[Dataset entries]
■ ■ ■
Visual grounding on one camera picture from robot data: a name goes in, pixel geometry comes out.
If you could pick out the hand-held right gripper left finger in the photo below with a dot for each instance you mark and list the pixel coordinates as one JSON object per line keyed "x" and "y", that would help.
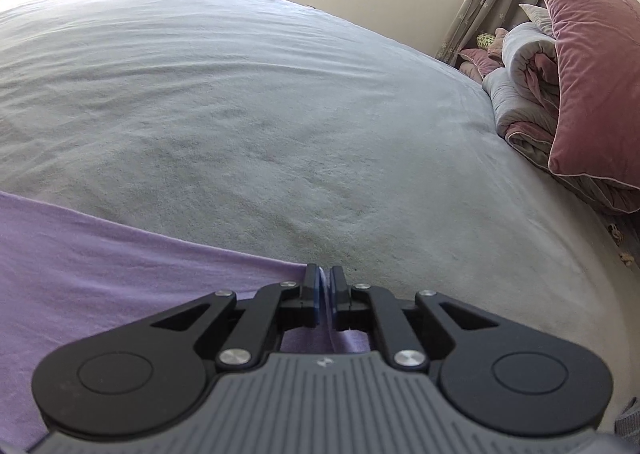
{"x": 316, "y": 299}

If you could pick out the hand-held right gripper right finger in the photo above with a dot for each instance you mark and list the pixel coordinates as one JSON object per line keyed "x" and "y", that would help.
{"x": 334, "y": 299}

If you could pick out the purple pants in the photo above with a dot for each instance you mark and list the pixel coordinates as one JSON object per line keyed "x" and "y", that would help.
{"x": 100, "y": 274}

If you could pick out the bed with grey sheet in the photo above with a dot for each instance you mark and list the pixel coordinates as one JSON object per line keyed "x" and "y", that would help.
{"x": 250, "y": 108}

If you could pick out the small pink pillow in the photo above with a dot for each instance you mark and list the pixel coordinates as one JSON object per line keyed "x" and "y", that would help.
{"x": 480, "y": 61}

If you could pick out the folded grey pink quilt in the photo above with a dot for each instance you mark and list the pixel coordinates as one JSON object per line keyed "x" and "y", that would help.
{"x": 525, "y": 83}

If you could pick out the small beige trinket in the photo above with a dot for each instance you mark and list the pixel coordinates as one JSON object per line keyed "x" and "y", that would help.
{"x": 615, "y": 231}
{"x": 627, "y": 260}

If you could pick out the green patterned soft item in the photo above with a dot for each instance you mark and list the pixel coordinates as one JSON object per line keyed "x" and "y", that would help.
{"x": 484, "y": 40}

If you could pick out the folded grey garment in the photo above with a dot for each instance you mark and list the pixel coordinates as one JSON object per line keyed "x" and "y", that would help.
{"x": 630, "y": 421}

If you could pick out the pink velvet pillow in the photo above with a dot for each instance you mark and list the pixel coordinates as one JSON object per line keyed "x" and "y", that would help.
{"x": 600, "y": 83}

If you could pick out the white pillow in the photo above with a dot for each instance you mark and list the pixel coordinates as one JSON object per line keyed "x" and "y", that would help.
{"x": 537, "y": 16}
■ ■ ■
> [Directions for this task]: The records above must be retyped exactly. Please omit the pictures.

> [Reply]:
Visual grounding on one camera picture from robot data: a name goes in, pixel geometry comes out.
If you could pick out the hand-held right gripper left finger in the photo below with a dot for each instance you mark and list the pixel coordinates as one JSON object per line keyed "x" and "y", that would help.
{"x": 316, "y": 299}

If you could pick out the hand-held right gripper right finger in the photo above with a dot for each instance you mark and list the pixel coordinates as one JSON object per line keyed "x" and "y", that would help.
{"x": 334, "y": 299}

If you could pick out the purple pants in the photo above with a dot for each instance you mark and list the pixel coordinates as one JSON object per line keyed "x" and "y", that would help.
{"x": 100, "y": 274}

If you could pick out the bed with grey sheet in the photo above with a dot for each instance you mark and list the pixel coordinates as one JSON object per line keyed "x" and "y", that would help.
{"x": 250, "y": 108}

If you could pick out the small pink pillow in the photo above with a dot for each instance you mark and list the pixel coordinates as one JSON object per line keyed "x" and "y", that would help.
{"x": 480, "y": 61}

If you could pick out the folded grey pink quilt in the photo above with a dot for each instance you mark and list the pixel coordinates as one JSON object per line keyed "x" and "y", that would help.
{"x": 525, "y": 83}

If you could pick out the small beige trinket in the photo above with a dot for each instance you mark and list the pixel coordinates as one JSON object per line keyed "x" and "y", that would help.
{"x": 615, "y": 231}
{"x": 627, "y": 260}

If you could pick out the green patterned soft item in the photo above with a dot for each instance you mark and list the pixel coordinates as one JSON object per line keyed "x" and "y", that would help.
{"x": 484, "y": 40}

If you could pick out the folded grey garment in the photo above with a dot for each instance you mark and list the pixel coordinates as one JSON object per line keyed "x" and "y", that would help.
{"x": 630, "y": 421}

If you could pick out the pink velvet pillow in the photo above with a dot for each instance you mark and list the pixel coordinates as one JSON object per line keyed "x" and "y", that would help.
{"x": 600, "y": 83}

If you could pick out the white pillow in the photo above with a dot for each instance you mark and list the pixel coordinates as one JSON object per line keyed "x" and "y", that would help.
{"x": 537, "y": 16}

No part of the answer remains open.